▶ _What you need to do_:
Give back the entire listing that follows, exactly.

▶ _Records_:
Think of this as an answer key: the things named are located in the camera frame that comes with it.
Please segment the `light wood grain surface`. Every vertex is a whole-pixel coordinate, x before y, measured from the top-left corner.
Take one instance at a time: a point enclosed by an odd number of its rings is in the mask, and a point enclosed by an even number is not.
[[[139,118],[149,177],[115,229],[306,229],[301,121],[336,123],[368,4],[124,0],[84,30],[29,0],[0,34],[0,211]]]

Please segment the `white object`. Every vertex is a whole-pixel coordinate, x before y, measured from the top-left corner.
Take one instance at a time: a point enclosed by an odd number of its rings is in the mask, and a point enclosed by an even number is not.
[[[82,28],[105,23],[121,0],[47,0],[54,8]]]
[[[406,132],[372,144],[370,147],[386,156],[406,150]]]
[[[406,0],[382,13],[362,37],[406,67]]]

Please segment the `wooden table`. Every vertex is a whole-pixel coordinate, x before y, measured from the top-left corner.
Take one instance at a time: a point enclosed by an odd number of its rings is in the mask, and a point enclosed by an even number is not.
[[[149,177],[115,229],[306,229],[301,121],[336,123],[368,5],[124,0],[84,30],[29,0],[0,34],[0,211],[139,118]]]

▶ _Task answer_:
Think of this as an answer key: the things named are located in the camera frame that comes with it.
Please segment the `light wood grain surface`. Every vertex is a whole-pixel coordinate, x before y, measured from the top-left corner.
Take one instance at a time: a point enclosed by an odd number of its rings is in the mask, and a point enclosed by an even number is not.
[[[139,118],[149,177],[115,229],[306,229],[301,121],[336,123],[368,4],[124,0],[84,30],[29,0],[0,34],[0,211]]]

Please segment the `white object`. Every vertex is a whole-pixel coordinate, x before y, measured from the top-left corner.
Take one instance at a time: a point enclosed by an odd number of its rings is in the mask, and a point enclosed by an even number is not.
[[[82,28],[105,23],[121,0],[47,0],[54,8]]]
[[[406,132],[372,144],[370,147],[386,156],[406,150]]]
[[[406,0],[382,13],[362,37],[406,67]]]

Please segment the `wooden table`. Every vertex is a whole-pixel coordinate, x before y, measured from the top-left corner.
Take one instance at a time: a point enclosed by an odd number of its rings is in the mask, and a point enclosed by an even number is not.
[[[149,177],[115,229],[306,229],[301,121],[336,123],[368,5],[124,0],[84,30],[29,0],[0,34],[0,211],[139,118]]]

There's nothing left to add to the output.